REQUIRED ACTION. Count how many lines of the listing contain "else", then give that number and nothing more.

INFORMATION SUPPLIED.
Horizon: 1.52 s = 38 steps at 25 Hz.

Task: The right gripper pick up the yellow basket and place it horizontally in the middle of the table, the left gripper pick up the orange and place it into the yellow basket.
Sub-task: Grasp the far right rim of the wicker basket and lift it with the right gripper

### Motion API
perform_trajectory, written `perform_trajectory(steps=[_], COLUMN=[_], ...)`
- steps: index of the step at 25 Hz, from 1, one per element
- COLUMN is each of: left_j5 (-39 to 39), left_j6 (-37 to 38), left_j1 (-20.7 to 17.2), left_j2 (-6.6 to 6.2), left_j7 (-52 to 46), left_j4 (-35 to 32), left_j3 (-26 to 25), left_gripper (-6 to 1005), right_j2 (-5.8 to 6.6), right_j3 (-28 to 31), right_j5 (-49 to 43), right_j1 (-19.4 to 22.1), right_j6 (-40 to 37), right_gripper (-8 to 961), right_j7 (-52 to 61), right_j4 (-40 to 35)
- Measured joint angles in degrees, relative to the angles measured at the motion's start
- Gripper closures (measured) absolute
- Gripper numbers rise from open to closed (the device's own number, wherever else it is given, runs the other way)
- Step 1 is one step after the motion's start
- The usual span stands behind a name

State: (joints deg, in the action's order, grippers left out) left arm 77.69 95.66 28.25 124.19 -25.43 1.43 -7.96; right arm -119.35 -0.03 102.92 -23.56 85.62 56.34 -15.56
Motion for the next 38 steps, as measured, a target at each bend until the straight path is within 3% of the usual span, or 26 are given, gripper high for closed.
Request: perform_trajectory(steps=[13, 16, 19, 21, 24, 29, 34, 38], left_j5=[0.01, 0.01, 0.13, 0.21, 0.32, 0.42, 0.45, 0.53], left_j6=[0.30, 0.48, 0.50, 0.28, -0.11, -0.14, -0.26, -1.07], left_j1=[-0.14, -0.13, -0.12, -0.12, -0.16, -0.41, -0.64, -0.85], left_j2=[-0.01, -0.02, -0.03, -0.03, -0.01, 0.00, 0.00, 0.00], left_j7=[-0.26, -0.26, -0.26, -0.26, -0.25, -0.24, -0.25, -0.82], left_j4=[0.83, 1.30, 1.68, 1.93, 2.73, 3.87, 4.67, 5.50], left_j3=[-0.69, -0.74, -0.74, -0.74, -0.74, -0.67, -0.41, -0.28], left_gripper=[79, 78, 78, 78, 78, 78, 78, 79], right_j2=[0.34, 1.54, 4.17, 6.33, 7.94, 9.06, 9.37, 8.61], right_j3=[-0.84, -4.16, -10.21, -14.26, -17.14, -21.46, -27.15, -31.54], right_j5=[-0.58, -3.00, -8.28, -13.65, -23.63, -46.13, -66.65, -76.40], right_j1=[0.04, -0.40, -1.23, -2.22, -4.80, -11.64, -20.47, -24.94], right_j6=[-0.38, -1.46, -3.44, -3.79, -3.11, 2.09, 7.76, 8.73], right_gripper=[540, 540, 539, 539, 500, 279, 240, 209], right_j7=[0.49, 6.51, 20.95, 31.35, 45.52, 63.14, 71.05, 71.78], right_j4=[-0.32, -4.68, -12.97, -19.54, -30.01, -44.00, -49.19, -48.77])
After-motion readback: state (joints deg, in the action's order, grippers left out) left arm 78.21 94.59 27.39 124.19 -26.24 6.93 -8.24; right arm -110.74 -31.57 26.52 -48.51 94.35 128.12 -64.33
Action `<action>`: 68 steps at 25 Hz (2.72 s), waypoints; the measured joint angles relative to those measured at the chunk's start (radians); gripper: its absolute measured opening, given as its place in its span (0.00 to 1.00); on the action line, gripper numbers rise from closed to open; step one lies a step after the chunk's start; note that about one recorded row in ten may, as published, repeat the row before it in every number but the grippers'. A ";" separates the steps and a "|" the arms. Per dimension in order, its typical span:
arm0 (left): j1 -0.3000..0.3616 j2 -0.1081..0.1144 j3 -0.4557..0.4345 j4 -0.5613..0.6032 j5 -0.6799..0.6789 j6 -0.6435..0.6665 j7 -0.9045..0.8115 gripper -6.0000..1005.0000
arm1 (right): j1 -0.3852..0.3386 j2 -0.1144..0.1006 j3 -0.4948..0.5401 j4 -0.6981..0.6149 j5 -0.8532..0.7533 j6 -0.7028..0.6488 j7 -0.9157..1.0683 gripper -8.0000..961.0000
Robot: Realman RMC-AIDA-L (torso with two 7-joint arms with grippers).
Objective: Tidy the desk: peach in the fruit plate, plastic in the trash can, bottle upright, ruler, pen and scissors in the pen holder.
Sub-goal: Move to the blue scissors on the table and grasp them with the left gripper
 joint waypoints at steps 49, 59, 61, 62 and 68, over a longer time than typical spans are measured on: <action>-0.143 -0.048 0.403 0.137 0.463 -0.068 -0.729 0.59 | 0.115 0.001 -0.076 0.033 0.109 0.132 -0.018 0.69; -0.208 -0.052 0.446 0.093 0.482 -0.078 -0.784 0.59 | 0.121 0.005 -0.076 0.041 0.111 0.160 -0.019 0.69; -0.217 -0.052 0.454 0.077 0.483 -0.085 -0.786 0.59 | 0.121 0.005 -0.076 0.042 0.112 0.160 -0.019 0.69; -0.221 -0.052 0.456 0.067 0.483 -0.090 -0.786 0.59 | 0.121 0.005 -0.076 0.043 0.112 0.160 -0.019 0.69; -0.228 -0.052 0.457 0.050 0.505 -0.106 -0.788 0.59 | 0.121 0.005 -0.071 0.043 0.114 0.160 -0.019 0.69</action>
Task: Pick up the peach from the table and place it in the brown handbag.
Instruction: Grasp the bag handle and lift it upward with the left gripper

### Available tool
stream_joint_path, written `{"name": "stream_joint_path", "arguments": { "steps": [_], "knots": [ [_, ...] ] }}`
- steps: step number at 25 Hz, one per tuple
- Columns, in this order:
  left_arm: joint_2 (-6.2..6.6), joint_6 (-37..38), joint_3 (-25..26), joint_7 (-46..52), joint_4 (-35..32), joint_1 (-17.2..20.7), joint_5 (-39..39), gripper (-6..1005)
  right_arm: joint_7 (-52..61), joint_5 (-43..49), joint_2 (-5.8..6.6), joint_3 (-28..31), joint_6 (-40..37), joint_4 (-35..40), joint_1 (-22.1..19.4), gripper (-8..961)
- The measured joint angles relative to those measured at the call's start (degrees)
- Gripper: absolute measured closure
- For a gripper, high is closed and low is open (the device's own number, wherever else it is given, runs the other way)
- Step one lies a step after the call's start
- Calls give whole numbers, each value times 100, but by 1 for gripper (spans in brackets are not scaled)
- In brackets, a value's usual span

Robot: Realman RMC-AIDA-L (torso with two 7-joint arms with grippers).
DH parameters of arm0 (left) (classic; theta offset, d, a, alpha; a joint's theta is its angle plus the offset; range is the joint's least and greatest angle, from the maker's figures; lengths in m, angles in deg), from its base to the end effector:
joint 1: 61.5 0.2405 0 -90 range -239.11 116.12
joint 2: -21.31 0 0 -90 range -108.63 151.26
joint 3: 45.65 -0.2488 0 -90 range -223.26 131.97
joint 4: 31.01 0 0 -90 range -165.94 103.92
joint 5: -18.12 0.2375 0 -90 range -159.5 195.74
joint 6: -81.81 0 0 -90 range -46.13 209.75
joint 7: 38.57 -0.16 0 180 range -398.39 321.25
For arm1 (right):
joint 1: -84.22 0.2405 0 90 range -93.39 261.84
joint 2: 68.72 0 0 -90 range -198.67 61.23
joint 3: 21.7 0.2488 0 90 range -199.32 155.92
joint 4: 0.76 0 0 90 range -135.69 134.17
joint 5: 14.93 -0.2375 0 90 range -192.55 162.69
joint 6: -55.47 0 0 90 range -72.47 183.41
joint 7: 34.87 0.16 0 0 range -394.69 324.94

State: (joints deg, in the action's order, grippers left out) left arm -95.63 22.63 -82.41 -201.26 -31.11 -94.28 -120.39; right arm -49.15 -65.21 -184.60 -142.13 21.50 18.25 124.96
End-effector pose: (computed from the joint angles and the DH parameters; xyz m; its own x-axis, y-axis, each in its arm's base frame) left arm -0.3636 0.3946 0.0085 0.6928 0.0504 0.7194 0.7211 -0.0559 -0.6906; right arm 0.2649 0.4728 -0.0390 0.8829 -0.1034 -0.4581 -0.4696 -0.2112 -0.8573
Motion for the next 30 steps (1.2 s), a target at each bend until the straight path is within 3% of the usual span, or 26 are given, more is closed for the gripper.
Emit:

ANSWER SECTION. 2